5. The method for identifying the single-stage lightweight subway lining cavity according to claim 3, wherein the optimizing the loss function specifically comprises:

and optimizing the loss function through a weighted cross-over function.

6. The single-stage lightweight subway lining cavity recognition method according to claim 1, wherein the optimization detection model trains synthetic data obtained by optimizing an countermeasure network through real data and depth convolution of a ground penetrating radar, and specifically comprises the following steps:

generating the preliminary synthetic data for optimizing the countermeasure network according to the depth convolution of the ground penetrating radar after training, and obtaining the synthetic data.

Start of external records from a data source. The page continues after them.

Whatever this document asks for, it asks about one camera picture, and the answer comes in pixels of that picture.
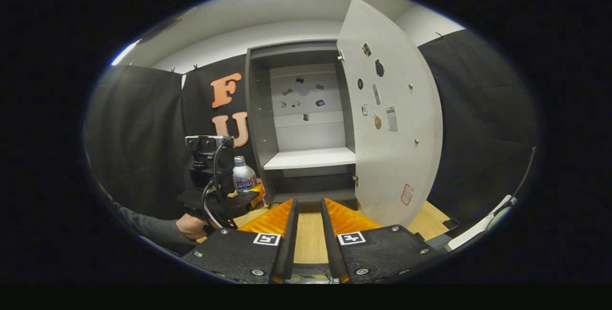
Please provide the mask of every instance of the plastic bottle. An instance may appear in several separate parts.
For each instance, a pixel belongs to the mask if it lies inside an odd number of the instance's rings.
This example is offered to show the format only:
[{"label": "plastic bottle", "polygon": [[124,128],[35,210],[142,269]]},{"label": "plastic bottle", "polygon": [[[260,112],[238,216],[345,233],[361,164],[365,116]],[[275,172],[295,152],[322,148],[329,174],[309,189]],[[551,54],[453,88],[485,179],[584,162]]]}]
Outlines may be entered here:
[{"label": "plastic bottle", "polygon": [[241,193],[253,188],[257,184],[255,171],[247,166],[244,157],[234,157],[234,185],[236,192]]}]

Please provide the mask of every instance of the open cabinet door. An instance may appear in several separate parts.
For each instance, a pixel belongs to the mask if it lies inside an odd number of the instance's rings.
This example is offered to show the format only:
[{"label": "open cabinet door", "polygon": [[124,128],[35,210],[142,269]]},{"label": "open cabinet door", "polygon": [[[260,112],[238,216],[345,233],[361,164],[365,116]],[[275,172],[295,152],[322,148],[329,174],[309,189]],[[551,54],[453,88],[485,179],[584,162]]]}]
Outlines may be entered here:
[{"label": "open cabinet door", "polygon": [[361,0],[351,1],[337,44],[354,123],[356,197],[380,225],[408,227],[442,151],[433,75],[404,31]]}]

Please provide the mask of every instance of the black curtain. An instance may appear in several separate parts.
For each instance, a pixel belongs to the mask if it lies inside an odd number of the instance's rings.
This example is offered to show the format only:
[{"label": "black curtain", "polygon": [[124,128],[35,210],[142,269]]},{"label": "black curtain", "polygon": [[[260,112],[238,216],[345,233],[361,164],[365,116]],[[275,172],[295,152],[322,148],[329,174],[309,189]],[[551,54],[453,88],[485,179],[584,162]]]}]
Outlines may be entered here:
[{"label": "black curtain", "polygon": [[[537,101],[511,63],[471,31],[444,35],[419,50],[435,78],[444,118],[428,201],[460,222],[449,232],[457,236],[520,184],[539,144]],[[525,183],[516,197],[528,189]]]},{"label": "black curtain", "polygon": [[[232,115],[236,112],[247,111],[246,61],[246,55],[238,55],[199,67],[186,74],[182,105],[187,135],[216,135],[216,127],[211,119],[219,115],[228,116],[228,134],[236,137],[239,135],[238,125]],[[233,94],[227,93],[227,96],[231,97],[230,103],[213,108],[212,103],[215,98],[210,84],[233,73],[240,73],[242,79],[235,82],[236,91]],[[236,148],[235,153],[244,156],[247,165],[253,168],[255,173],[259,173],[250,136],[246,144]]]},{"label": "black curtain", "polygon": [[160,219],[183,213],[177,197],[190,160],[181,75],[112,66],[89,101],[84,140],[94,177],[122,206]]}]

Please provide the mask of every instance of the orange letter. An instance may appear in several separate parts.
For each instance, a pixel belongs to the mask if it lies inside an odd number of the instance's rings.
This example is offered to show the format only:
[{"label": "orange letter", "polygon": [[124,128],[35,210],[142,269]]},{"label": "orange letter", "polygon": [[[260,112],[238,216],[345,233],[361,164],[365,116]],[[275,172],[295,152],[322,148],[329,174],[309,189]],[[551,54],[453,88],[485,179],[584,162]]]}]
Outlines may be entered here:
[{"label": "orange letter", "polygon": [[[234,138],[234,147],[239,148],[240,146],[247,143],[249,140],[249,130],[247,129],[247,112],[241,111],[232,115],[232,118],[236,120],[238,126],[238,138]],[[215,116],[211,119],[212,123],[215,124],[217,129],[217,135],[229,136],[228,133],[228,117],[227,115]]]},{"label": "orange letter", "polygon": [[234,94],[234,92],[236,92],[236,81],[240,79],[242,79],[242,75],[240,73],[234,73],[210,83],[215,96],[215,100],[212,102],[213,108],[221,107],[221,105],[226,105],[231,102],[231,97],[229,97],[227,93]]}]

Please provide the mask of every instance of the wooden floor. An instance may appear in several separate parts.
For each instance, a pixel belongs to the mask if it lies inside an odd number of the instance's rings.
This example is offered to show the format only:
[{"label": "wooden floor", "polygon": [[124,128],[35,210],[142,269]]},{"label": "wooden floor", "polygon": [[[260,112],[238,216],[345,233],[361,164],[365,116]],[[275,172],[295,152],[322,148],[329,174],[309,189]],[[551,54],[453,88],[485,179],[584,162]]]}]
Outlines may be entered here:
[{"label": "wooden floor", "polygon": [[[235,218],[234,222],[240,227],[262,215],[267,210],[267,208],[254,210],[245,216]],[[316,206],[304,205],[300,205],[299,212],[294,263],[327,264],[328,253],[323,236],[323,218],[321,218],[321,212]],[[408,230],[412,233],[418,232],[425,240],[430,240],[448,231],[443,222],[449,219],[448,216],[431,205],[431,203],[426,202],[419,214],[417,214],[415,221],[409,225]]]}]

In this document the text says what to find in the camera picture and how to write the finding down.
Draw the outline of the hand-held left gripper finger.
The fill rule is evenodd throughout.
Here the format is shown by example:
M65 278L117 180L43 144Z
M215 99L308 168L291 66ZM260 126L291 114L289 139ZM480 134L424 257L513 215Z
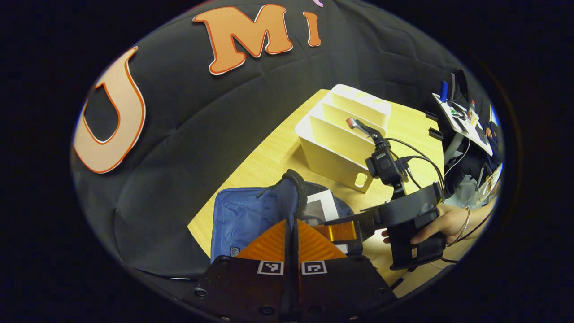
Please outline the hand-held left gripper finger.
M237 256L218 256L193 286L193 306L221 323L280 323L290 311L289 229L282 220Z
M301 323L366 323L397 298L370 259L348 256L316 229L296 221Z

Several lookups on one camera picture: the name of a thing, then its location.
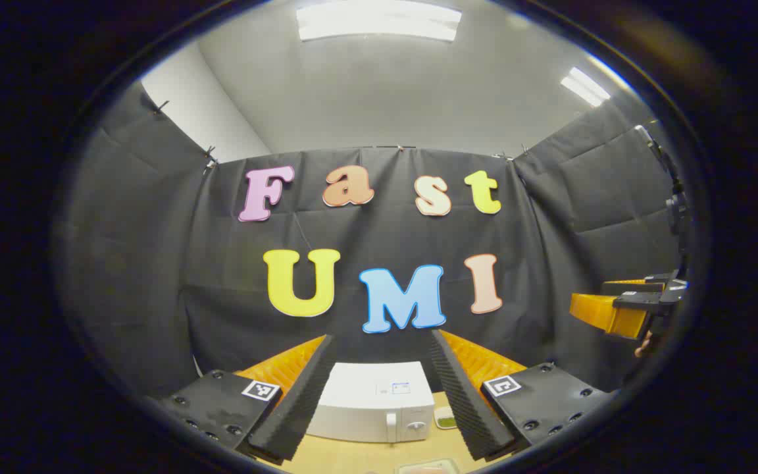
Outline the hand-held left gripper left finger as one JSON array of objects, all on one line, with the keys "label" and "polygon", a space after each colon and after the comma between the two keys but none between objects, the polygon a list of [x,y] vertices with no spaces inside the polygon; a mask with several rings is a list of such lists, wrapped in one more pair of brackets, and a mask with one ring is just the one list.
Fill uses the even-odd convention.
[{"label": "hand-held left gripper left finger", "polygon": [[214,369],[156,403],[227,450],[291,461],[334,368],[336,343],[319,336],[240,372]]}]

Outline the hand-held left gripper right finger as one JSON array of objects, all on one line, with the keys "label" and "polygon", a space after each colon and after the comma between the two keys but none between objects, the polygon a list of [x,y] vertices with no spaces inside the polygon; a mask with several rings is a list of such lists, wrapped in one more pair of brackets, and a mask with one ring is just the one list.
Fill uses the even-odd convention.
[{"label": "hand-held left gripper right finger", "polygon": [[555,363],[522,366],[444,330],[431,331],[430,358],[475,461],[544,443],[617,395]]}]

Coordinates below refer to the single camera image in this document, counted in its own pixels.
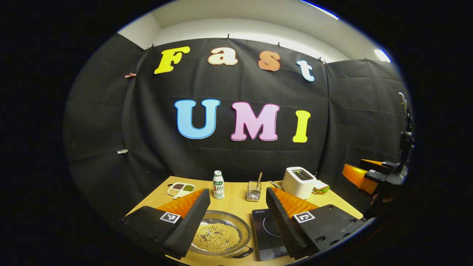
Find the metal plate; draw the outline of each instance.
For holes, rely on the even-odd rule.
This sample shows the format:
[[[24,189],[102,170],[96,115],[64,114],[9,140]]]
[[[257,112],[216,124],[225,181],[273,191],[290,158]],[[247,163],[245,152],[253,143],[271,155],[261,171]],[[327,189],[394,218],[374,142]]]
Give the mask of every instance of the metal plate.
[[[204,225],[215,223],[222,223],[235,228],[240,236],[240,241],[233,247],[229,247],[226,250],[220,252],[207,251],[206,249],[197,247],[196,245],[194,245],[194,243],[191,244],[190,250],[207,255],[227,255],[241,250],[250,242],[250,227],[240,217],[237,217],[231,213],[221,211],[207,211],[204,215],[204,218],[202,219],[201,224]]]

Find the white wall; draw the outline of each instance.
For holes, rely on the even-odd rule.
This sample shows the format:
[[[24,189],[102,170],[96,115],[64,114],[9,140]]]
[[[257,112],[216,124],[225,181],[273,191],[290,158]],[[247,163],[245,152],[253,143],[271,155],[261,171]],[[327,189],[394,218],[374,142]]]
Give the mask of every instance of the white wall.
[[[157,31],[149,42],[155,45],[199,38],[230,38],[260,41],[322,57],[327,63],[349,60],[348,56],[328,44],[287,27],[240,18],[213,18],[186,22]]]
[[[120,29],[118,33],[136,43],[139,47],[146,49],[151,46],[153,38],[160,29],[161,27],[153,15],[148,13],[129,23]]]

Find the ceiling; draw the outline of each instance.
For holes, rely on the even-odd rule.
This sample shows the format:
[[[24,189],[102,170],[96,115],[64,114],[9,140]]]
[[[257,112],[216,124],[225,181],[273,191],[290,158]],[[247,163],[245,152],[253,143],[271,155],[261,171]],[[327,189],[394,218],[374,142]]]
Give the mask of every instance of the ceiling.
[[[379,47],[361,32],[300,0],[176,0],[151,14],[161,28],[209,18],[259,20],[312,36],[350,59],[379,59]]]

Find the yellow letter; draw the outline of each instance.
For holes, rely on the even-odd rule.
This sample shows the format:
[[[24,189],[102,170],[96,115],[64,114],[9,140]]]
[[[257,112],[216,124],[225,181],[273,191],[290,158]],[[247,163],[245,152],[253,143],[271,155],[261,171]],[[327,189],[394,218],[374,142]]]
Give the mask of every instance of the yellow letter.
[[[309,120],[310,113],[308,111],[296,111],[297,116],[297,130],[296,135],[292,138],[293,142],[304,143],[307,141],[307,120]]]
[[[161,62],[159,63],[158,68],[154,70],[154,73],[160,74],[164,72],[171,72],[174,69],[174,67],[171,66],[171,62],[174,62],[174,64],[179,63],[182,58],[182,53],[188,53],[190,51],[191,49],[188,46],[162,51],[161,54],[163,55],[163,58],[161,58]]]
[[[211,51],[213,55],[209,56],[209,63],[212,65],[221,65],[226,64],[227,66],[232,66],[238,63],[237,53],[232,48],[220,47],[215,48]]]

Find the glass cup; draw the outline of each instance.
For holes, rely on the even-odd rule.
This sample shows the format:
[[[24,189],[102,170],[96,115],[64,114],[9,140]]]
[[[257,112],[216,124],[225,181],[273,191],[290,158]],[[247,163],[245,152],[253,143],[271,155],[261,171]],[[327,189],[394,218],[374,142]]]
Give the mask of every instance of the glass cup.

7. The method for identifying the single-stage lightweight subway lining cavity according to claim 6, wherein the ground penetrating radar depth convolution generating countermeasure network comprises a generator network and a discriminator network, and training is carried out on the ground penetrating radar depth convolution generating countermeasure network through the generator network and the discriminator network to obtain the trained ground penetrating radar depth convolution generating countermeasure network.

8. The utility model provides a single-stage lightweight subway lining cavity identification system which characterized in that, single-stage lightweight subway lining cavity identification system includes:

9. An intelligent terminal, characterized in that the intelligent terminal comprises a memory, a processor and a single-stage lightweight subway lining cavity recognition program which is stored on the memory and can run on the processor, and the single-stage lightweight subway lining cavity recognition program realizes the steps of the single-stage lightweight subway lining cavity recognition method according to any one of claims 1-7 when being executed by the processor.

10. A computer-readable storage medium, wherein a single-stage lightweight subway lining void identification program is stored on the computer-readable storage medium, and the single-stage lightweight subway lining void identification program, when executed by a processor, implements the steps of the single-stage lightweight subway lining void identification method according to any one of claims 1 to 7.